As you can see, I process the information that is returned from the circuit using a classical procedure in “EvaluateCutOnDataset” which essentially calculates the MaxCut-value for a given bit configuration. Repeating this for all variational parameters in the circuit should give me the entire gradient. This small working example of this “custom gradient procedure” is attached below: (4.2 KB)

Naturally, this approach looses all gradient information that is inherently built into pennylane since I use the qml.sample(), however I hope to use this as the gradient function during training since it essentially does the same thing if one were to use a shot-based device to calculate the gradient of quantum variational parameters.

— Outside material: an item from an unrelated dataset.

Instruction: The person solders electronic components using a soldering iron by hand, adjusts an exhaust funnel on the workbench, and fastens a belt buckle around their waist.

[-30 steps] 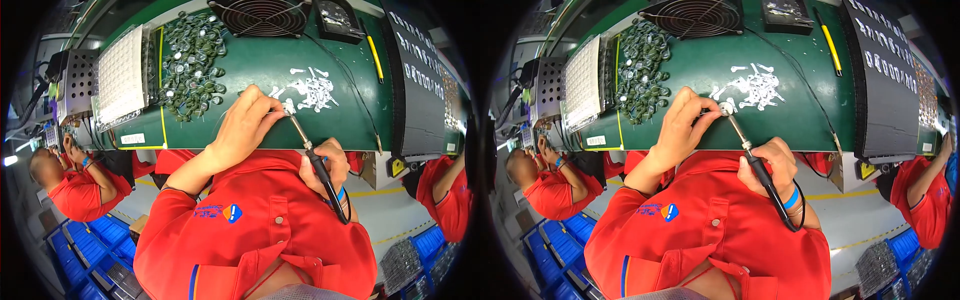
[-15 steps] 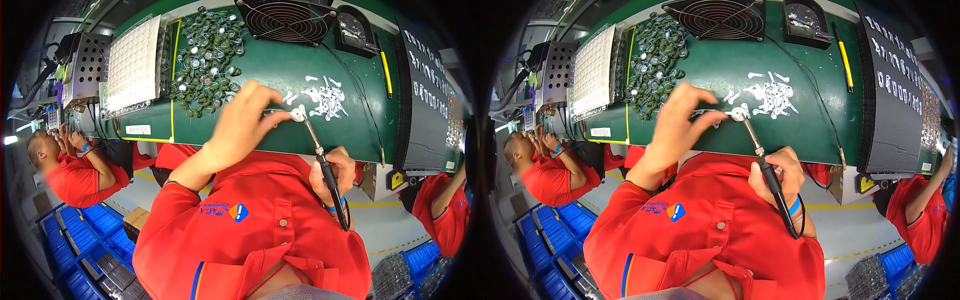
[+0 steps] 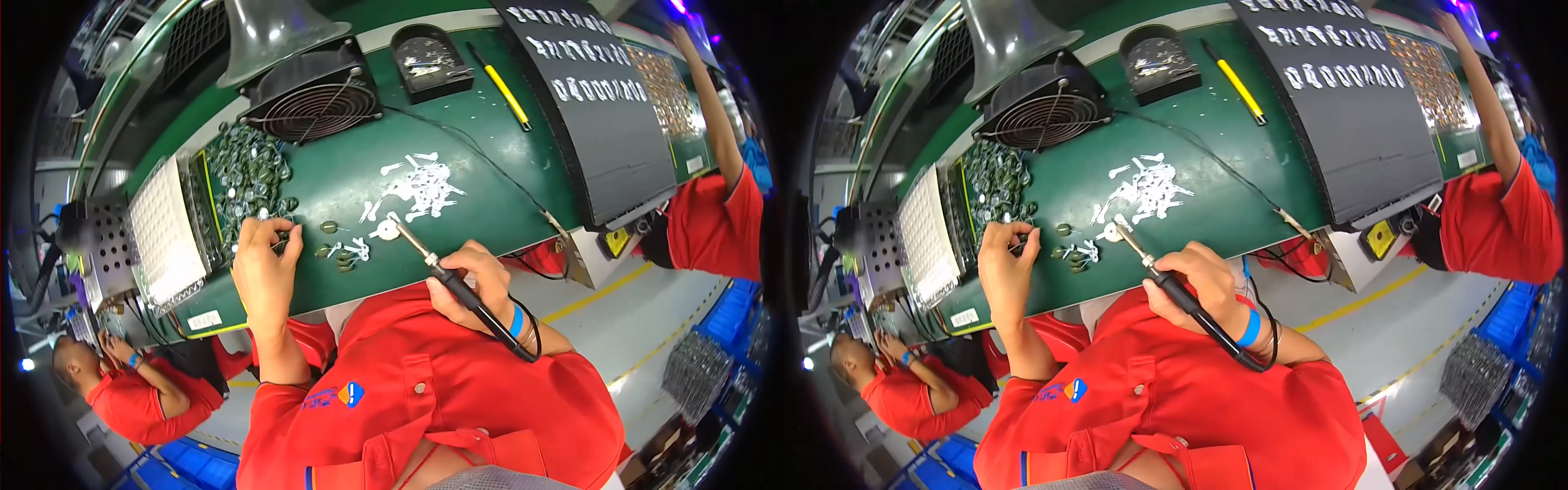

There are two things I would love some input/help on. Firstly, is it possible to use this custom gradient function as the gradient function for a torch optimizer such as adam or SGD? If so, how do I go about creating it? If not, is there other ways using built in pennylane functionalities to get the same behaviour during training?

Secondly, I’ll also try this myself, but some input on how to potentially parallelize this procedure over all parameters that need to be trained would be incredibly helpful. I fear that training becomes slow due to the for-loop over all the parameters.

Note that I can make the switch to other interfaces other than torch if that helps realize this procedure. At the most I’ll have 16 parameters. My hope is that I can scale this procedure to use qubit-counts of around 30.

Hope I have conveyed the approach that I wish to attempt and that you have any insight into how I can optimize using this custom funciton. Thanks in advance for any help :smiley:

Hi @Viro, thanks for the details.

You cannot really take the derivative of samples. You can take the derivative of the expectation value calculated from samples, and that’s fine. Just not the samples themselves.

If you are using finite differences on a post-processed sample, you may be fine. But PennyLane cannot help you take the derivative of that, because PennyLane doesn’t know how it is post-processing the samples.

Please let me know if this helps or if you have any additional questions.